DATA SUPPLIED
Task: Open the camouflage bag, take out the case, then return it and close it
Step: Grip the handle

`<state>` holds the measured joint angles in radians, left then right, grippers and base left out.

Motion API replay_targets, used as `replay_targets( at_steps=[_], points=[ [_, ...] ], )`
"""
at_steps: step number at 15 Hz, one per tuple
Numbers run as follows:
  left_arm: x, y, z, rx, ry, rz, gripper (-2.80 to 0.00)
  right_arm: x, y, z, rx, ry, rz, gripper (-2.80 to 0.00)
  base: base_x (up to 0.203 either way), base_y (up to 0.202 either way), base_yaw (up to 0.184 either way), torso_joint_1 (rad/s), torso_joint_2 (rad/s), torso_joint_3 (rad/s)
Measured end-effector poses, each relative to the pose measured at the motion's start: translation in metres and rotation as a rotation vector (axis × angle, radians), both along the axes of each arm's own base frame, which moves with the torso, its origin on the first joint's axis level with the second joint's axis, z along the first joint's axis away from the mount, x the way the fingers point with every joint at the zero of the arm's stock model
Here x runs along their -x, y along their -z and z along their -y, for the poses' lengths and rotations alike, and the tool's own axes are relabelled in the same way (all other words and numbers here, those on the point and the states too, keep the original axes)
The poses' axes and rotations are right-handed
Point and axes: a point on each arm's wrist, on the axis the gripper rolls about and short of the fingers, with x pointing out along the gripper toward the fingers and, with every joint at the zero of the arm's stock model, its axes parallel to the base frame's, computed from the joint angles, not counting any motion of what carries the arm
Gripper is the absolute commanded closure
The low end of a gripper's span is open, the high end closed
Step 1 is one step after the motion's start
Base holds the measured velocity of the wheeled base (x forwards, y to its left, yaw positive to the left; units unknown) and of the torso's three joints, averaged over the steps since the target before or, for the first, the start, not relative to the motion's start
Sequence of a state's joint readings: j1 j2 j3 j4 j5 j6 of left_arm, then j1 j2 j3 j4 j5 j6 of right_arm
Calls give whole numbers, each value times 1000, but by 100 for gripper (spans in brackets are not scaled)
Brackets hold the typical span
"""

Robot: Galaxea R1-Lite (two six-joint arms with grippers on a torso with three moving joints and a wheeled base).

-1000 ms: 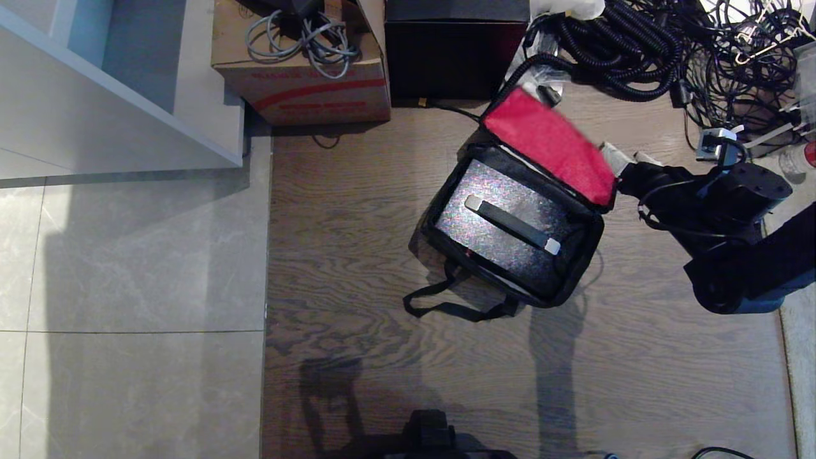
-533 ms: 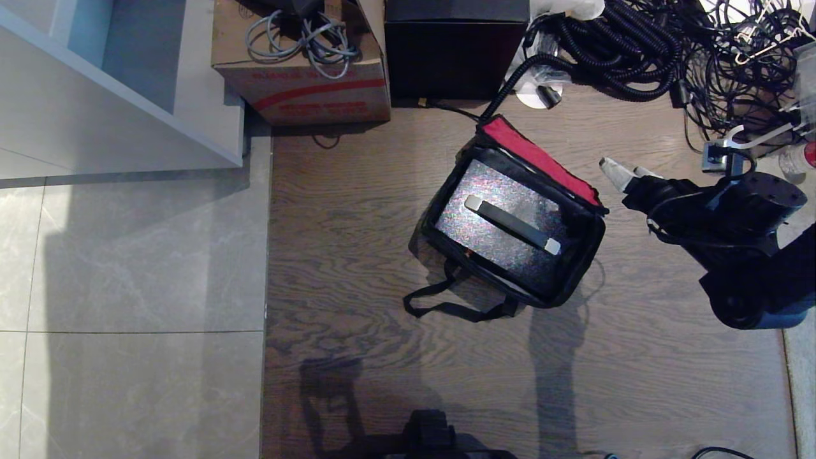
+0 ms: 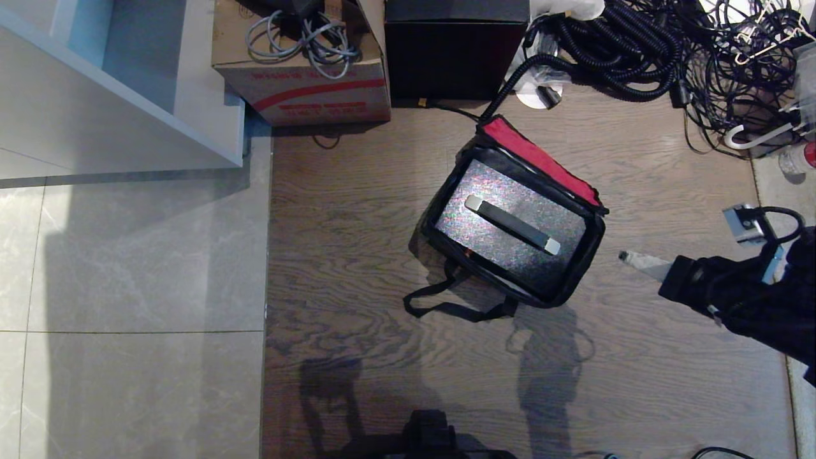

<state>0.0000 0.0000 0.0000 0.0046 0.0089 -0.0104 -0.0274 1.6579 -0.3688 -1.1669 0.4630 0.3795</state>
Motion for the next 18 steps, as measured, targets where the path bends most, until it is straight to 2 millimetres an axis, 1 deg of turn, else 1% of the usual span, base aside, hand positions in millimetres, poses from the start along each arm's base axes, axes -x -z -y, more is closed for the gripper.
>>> replay_targets(
  at_steps=[4, 6, 9, 11, 13, 16, 18],
  points=[
    [0, 0, 0, 0, 0, 0, 0, 81, -6, -4, 67, -33, -41, 0, 0, 0, 0, 0, 0, 0],
    [0, 0, 0, 0, 0, 0, 0, 125, 1, -5, 141, -23, -39, 0, 0, 0, 0, 0, 0, 0],
    [0, 0, 0, 0, 0, 0, 0, 174, 18, -5, 236, 12, -37, 0, 0, 0, 0, 0, 0, 0],
    [0, 0, 0, 0, 0, 0, 0, 198, 27, -4, 283, 68, -30, 0, 0, 0, 0, 0, 0, 0],
    [0, 0, 0, 0, 0, 0, 0, 216, 37, -1, 350, 179, -44, 0, 0, 0, 0, 0, 0, 0],
    [0, 0, 0, 0, 0, 0, 0, 236, 46, 2, 493, 278, 20, 0, 0, 0, 0, 0, 0, 0],
    [0, 0, 0, 0, 0, 0, 0, 244, 48, 3, 505, 309, 71, 0, 0, 0, 0, 0, 0, 0]
  ],
)
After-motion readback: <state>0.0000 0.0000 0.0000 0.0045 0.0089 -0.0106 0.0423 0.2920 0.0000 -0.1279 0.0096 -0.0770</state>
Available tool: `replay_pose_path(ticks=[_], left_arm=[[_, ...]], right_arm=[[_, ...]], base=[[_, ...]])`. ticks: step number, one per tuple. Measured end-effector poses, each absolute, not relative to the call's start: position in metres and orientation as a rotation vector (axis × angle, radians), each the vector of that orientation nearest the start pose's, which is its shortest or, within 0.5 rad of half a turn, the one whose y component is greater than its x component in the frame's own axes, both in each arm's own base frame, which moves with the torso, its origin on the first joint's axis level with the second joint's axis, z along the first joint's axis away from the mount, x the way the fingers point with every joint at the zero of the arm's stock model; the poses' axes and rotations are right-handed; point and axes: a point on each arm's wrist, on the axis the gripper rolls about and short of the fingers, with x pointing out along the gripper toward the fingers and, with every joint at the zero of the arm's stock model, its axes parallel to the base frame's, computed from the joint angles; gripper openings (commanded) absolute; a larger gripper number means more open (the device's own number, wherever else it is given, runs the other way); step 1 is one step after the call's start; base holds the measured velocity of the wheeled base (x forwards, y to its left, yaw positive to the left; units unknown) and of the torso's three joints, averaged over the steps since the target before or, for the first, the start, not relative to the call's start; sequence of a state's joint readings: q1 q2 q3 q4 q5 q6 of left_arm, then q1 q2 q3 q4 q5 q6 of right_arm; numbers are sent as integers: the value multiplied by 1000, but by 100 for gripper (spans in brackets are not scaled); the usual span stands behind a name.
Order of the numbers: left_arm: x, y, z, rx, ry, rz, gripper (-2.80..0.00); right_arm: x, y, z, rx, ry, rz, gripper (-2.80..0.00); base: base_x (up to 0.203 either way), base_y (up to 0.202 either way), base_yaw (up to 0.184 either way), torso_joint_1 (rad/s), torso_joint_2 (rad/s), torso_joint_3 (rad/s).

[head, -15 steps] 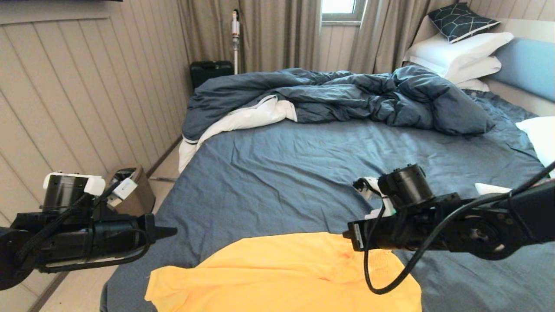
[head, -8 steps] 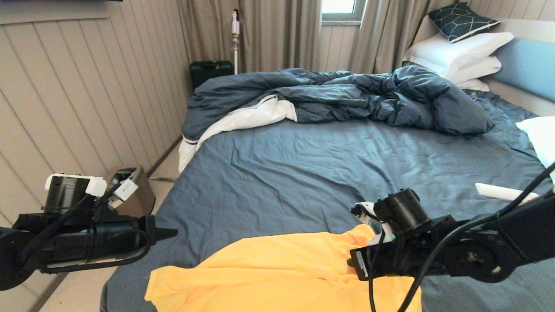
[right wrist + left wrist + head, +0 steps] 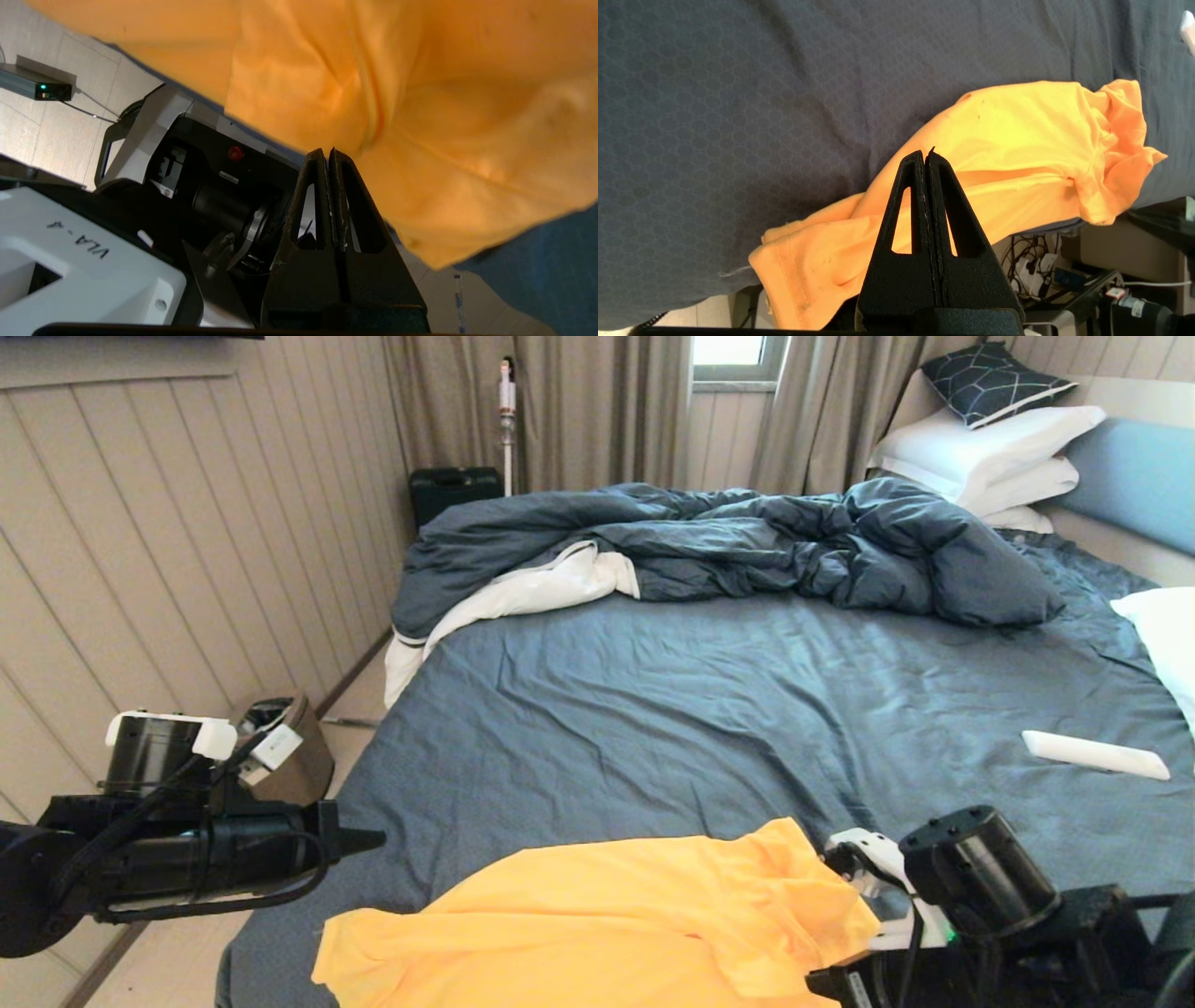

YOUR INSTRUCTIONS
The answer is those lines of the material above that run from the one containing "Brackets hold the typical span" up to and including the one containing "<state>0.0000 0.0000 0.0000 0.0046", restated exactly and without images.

RESPONSE BELOW
Brackets hold the typical span
"""

Robot: Galaxea R1-Lite (two six-joint arms with grippers on a torso with three moving joints and a wheeled base).

-1000 ms: 
-533 ms: 
+0 ms: 

<state>0.0000 0.0000 0.0000 0.0046 0.0089 -0.0104 -0.0274 1.6579 -0.3688 -1.1669 0.4630 0.3795</state>

This exercise has now been completed.